This study found that Bacteroidetes was negatively correlated with LDL-C, Tenericumes was negatively correlated with HC and TC, Teneriquets was positively correlated with HDL-C, and Actinobacteria was positively correlated with BMI. Kasselman et al. (37) reported that the proportion of Bacteroidetes and Firmicutes in the intestinal flora of obese people was significantly lower than that of normal body mass. This study suggests that Bacteroidetes, Firmicutes, and Actinobacteria may be involved in lipid metabolism, but the mechanism is unclear. This study tried to achieve a balance between groups and reduced the impact of other confounding factors on the gut microbiota.

Diet is an important determinant of the structure and diversity of the gut microbiota. Diets that consume high fats and high sugars alter the composition of healthy microbiota, leading to microbial imbalance in the gut, a phenomenon known as “microbial dysbiosis” (38). Studies have shown that metabolic diseases such as obesity and DM are the result of interactions between gut microbiota, diet, and host (39). Numerous studies have shown that dietary intake plays an important role in shaping the gut microbiota and maintaining gut health. In healthy individuals, more than 90% of nutrients are absorbed by the small intestine and transported throughout the body to maintain the health. Complex carbohydrates (fibers) are not easily absorbed by the small intestine; enter the colon as food debris, protein residues and primary bile acids secreted by the liver in response to fat intake also enter the colon. Food entering the colon maintains intestinal health through fermentation, determines the composition and function of intestinal microbes, and plays a key role in the health of the body (40).

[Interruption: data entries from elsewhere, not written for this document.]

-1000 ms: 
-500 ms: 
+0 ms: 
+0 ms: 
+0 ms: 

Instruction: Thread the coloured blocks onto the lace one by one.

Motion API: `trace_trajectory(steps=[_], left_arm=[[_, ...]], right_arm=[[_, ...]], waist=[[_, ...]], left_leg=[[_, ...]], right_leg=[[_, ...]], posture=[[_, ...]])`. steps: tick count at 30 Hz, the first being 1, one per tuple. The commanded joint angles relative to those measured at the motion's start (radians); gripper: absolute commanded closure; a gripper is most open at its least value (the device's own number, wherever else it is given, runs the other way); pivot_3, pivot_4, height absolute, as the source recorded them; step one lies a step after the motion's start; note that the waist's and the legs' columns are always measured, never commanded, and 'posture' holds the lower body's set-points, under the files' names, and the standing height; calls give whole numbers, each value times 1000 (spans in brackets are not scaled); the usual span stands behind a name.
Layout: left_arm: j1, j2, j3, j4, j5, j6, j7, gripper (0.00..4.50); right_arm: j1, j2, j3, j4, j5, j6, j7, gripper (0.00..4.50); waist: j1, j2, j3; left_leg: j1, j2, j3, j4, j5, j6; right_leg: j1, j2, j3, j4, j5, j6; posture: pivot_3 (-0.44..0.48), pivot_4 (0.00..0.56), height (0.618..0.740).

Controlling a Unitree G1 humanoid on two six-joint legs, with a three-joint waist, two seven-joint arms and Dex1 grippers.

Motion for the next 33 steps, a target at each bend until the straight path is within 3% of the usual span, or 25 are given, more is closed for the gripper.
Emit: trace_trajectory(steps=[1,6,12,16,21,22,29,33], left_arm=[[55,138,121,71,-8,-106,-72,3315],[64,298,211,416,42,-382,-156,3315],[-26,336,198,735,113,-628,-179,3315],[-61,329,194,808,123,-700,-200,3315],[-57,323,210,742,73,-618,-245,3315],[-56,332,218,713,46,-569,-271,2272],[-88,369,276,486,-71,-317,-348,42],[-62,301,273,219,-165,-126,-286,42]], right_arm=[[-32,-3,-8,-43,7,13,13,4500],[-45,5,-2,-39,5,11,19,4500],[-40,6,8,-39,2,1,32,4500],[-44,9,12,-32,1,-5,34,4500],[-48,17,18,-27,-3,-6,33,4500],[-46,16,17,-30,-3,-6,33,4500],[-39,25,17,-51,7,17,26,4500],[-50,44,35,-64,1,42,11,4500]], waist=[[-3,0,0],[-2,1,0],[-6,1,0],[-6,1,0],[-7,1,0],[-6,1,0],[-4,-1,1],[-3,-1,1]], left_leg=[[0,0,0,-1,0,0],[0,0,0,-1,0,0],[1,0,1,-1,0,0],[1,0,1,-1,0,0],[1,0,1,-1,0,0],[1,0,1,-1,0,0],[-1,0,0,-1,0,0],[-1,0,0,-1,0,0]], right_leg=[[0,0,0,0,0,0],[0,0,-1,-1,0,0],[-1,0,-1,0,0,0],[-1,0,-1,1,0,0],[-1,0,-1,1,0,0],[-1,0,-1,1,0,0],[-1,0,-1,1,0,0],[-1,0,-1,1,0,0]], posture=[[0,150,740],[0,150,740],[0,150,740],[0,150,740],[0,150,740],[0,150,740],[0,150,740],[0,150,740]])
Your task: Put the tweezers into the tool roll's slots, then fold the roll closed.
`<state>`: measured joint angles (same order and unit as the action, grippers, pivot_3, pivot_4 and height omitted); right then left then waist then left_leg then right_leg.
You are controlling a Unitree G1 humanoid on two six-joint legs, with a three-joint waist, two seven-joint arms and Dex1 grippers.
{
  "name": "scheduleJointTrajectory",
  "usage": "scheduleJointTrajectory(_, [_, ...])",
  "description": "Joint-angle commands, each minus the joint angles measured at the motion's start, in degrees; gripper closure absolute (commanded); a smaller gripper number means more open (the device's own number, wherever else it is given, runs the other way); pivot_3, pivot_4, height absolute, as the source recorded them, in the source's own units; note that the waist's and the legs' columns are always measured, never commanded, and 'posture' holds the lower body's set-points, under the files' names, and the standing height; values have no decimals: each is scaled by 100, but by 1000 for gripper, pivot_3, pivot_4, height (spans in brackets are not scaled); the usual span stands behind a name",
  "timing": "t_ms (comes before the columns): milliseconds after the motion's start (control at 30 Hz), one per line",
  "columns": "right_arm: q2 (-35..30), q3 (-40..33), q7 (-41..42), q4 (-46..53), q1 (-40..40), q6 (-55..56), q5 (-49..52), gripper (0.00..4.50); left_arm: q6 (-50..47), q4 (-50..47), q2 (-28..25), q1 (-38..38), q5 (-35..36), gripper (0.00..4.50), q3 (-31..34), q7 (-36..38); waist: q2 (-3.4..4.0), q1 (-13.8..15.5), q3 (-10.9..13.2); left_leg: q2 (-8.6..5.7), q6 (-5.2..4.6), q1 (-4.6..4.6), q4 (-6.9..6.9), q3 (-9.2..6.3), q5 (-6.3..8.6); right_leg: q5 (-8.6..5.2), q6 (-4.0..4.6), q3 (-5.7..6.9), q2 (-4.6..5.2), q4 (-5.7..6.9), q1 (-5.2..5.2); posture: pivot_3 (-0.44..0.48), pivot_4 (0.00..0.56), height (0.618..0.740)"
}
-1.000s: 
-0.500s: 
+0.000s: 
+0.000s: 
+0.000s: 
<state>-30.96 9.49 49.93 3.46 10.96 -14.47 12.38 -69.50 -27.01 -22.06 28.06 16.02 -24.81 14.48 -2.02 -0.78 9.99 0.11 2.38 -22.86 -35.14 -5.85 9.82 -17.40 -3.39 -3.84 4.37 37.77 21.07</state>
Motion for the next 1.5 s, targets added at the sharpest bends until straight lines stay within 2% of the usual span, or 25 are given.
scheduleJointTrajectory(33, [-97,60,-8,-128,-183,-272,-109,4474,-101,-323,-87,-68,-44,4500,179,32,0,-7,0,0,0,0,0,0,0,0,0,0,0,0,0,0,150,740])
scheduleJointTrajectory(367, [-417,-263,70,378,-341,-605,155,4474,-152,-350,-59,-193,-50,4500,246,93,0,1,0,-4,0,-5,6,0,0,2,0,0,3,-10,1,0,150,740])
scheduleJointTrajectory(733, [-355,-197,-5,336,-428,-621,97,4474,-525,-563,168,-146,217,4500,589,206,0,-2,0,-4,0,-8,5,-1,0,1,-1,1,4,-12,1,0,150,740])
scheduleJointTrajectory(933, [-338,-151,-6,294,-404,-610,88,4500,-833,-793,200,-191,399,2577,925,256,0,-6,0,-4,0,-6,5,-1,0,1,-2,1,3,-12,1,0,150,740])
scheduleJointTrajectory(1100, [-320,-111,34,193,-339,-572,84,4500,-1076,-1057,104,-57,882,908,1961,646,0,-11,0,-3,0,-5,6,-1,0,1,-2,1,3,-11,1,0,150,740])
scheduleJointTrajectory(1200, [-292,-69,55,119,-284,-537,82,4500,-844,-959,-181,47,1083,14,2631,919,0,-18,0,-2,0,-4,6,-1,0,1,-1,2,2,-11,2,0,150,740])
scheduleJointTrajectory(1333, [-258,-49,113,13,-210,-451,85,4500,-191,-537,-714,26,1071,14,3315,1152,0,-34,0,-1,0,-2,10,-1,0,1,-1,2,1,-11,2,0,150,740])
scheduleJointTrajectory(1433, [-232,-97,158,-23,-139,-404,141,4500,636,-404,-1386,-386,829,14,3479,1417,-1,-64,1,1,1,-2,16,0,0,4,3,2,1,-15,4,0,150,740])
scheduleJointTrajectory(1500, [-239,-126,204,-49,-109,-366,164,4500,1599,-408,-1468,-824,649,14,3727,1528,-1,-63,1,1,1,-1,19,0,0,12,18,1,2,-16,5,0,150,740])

Dietary fiber is one of the main factors affecting microbial diversity. A comparative study of fecal samples from vegetarians, vegans, and omnivores showed that Enterobacteriaceae, Bacteroides, Bifidobacteria were significantly reduced in vegan compared to the omnivorous control group. Enterobacteriaceae levels were between vegans and controls (41). Another study conducted in remote parts of Africa and children in Europe showed that the gut microbiological structure of the two groups was significantly different, possibly related to the different dietary fiber intakes of the two groups (European children 8.4 g/day, African children 14.2 g/day) (42). Another research team conducted a two-week food exchange diet intervention experiment. After African Americans ingested a high-fiber, low-fat diet, while Africans in remote areas ingested a high-fat, low-fiber Western diet, the gut microbiota has changed in both groups (43).

Fat stimulates the secretion of bile acids, further affecting the gut microbiota. Bile acids are digested by the bacteria into secondary bile acids in the colon. Taira et al reported (44) that when the mice were changed from a low-fat diet to a high-fat diet, the structure of the gut microbiota changed, with thick-walled bacteria increasing and the number of Bacteroidetes decreasing. Similarly, in the another animal studies (45), when the animals were fed high-fat diet, flora changes, reducing Lactobacillales and Clostridium increase the subpopulations XIVa. However, because the mixed consumption of meat and fat is often accompanied by a decrease in fiber intake, there is still a lack of evidence that fat has a direct effect on the human gut microbiota.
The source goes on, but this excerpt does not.